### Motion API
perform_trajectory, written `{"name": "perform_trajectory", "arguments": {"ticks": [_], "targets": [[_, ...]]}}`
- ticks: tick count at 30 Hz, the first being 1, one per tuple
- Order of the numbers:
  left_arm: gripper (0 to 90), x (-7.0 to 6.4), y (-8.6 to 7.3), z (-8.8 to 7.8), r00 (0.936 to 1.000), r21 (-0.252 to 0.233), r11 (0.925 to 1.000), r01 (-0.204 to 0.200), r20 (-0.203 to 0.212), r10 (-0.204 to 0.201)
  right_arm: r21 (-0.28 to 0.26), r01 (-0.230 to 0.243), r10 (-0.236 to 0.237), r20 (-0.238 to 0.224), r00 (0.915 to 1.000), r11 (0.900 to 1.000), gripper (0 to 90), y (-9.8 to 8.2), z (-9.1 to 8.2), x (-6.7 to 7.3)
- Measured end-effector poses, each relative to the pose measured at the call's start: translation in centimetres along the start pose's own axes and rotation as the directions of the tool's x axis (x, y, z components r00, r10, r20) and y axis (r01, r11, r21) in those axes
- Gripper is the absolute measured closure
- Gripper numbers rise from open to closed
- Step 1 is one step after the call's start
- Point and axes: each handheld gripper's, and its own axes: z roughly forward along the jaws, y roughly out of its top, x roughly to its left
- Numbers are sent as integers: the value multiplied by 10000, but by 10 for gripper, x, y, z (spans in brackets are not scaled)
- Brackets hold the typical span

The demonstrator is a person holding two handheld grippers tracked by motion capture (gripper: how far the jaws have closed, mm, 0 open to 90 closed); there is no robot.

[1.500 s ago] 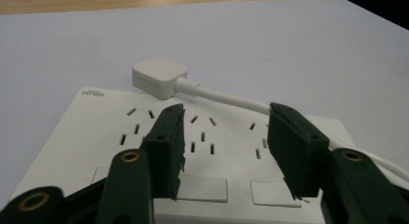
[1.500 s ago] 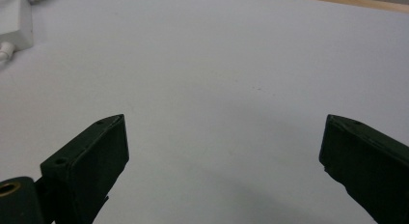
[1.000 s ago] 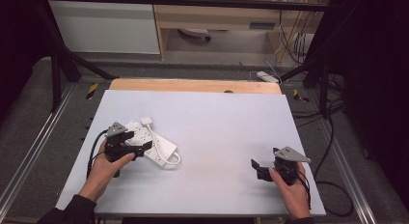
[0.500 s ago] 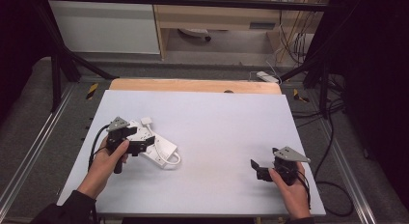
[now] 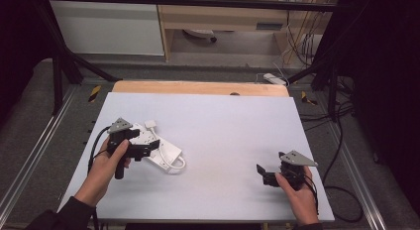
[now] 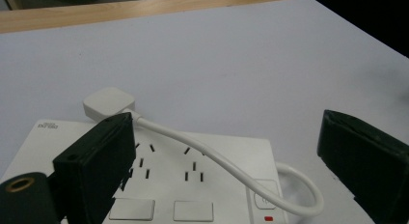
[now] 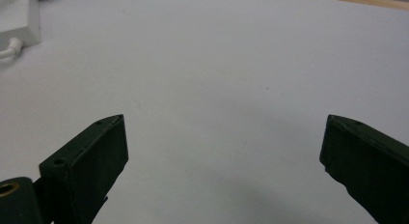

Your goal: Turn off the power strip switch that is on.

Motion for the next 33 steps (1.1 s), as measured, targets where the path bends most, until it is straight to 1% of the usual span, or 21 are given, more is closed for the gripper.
{"name": "perform_trajectory", "arguments": {"ticks": [4,7,8,13,17,19,26,31,33], "targets": [[69,-1,1,-9,10000,-76,10000,34,55,-33,-14,6,-6,25,10000,10000,34,0,0,0],[70,-2,-1,-16,10000,-39,10000,-69,27,69,-14,-19,19,65,10000,10000,35,0,0,0],[71,-3,-1,-19,10000,-86,10000,-27,45,27,-14,-34,34,85,10000,10000,35,0,-1,-1],[74,-6,-6,-33,9999,-222,9997,-121,44,122,-27,-24,24,74,10000,10000,45,0,-1,-1],[81,-7,-11,-44,9999,-424,9990,-163,28,165,-8,-77,77,3,10000,10000,48,0,-1,-1],[85,-7,-15,-48,9999,-507,9987,-110,20,111,1,-73,73,-24,10000,10000,48,0,-1,-1],[76,-4,-27,-62,10000,-558,9984,-74,6,74,3,-38,38,-65,10000,10000,45,1,-1,0],[73,1,-36,-71,9999,-662,9977,147,-79,-153,28,-83,83,-45,10000,10000,42,0,-1,0],[73,3,-39,-74,9998,-669,9977,144,-119,-153,22,-50,50,-39,10000,10000,42,0,-1,0]]}}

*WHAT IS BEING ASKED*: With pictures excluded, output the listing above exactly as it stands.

*OUTPUT FOR THIS TASK*:
### Motion API
perform_trajectory, written `{"name": "perform_trajectory", "arguments": {"ticks": [_], "targets": [[_, ...]]}}`
- ticks: tick count at 30 Hz, the first being 1, one per tuple
- Order of the numbers:
  left_arm: gripper (0 to 90), x (-7.0 to 6.4), y (-8.6 to 7.3), z (-8.8 to 7.8), r00 (0.936 to 1.000), r21 (-0.252 to 0.233), r11 (0.925 to 1.000), r01 (-0.204 to 0.200), r20 (-0.203 to 0.212), r10 (-0.204 to 0.201)
  right_arm: r21 (-0.28 to 0.26), r01 (-0.230 to 0.243), r10 (-0.236 to 0.237), r20 (-0.238 to 0.224), r00 (0.915 to 1.000), r11 (0.900 to 1.000), gripper (0 to 90), y (-9.8 to 8.2), z (-9.1 to 8.2), x (-6.7 to 7.3)
- Measured end-effector poses, each relative to the pose measured at the call's start: translation in centimetres along the start pose's own axes and rotation as the directions of the tool's x axis (x, y, z components r00, r10, r20) and y axis (r01, r11, r21) in those axes
- Gripper is the absolute measured closure
- Gripper numbers rise from open to closed
- Step 1 is one step after the call's start
- Point and axes: each handheld gripper's, and its own axes: z roughly forward along the jaws, y roughly out of its top, x roughly to its left
- Numbers are sent as integers: the value multiplied by 10000, but by 10 for gripper, x, y, z (spans in brackets are not scaled)
- Brackets hold the typical span

The demonstrator is a person holding two handheld grippers tracked by motion capture (gripper: how far the jaws have closed, mm, 0 open to 90 closed); there is no robot.

[1.500 s ago] 
[1.500 s ago] 
[1.000 s ago] 
[0.500 s ago] 
[now] 
[now] 
[now] 

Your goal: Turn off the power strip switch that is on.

Motion for the next 33 steps (1.1 s), as measured, targets where the path bends most, until it is straight to 1% of the usual span, or 21 are given, more is closed for the gripper.
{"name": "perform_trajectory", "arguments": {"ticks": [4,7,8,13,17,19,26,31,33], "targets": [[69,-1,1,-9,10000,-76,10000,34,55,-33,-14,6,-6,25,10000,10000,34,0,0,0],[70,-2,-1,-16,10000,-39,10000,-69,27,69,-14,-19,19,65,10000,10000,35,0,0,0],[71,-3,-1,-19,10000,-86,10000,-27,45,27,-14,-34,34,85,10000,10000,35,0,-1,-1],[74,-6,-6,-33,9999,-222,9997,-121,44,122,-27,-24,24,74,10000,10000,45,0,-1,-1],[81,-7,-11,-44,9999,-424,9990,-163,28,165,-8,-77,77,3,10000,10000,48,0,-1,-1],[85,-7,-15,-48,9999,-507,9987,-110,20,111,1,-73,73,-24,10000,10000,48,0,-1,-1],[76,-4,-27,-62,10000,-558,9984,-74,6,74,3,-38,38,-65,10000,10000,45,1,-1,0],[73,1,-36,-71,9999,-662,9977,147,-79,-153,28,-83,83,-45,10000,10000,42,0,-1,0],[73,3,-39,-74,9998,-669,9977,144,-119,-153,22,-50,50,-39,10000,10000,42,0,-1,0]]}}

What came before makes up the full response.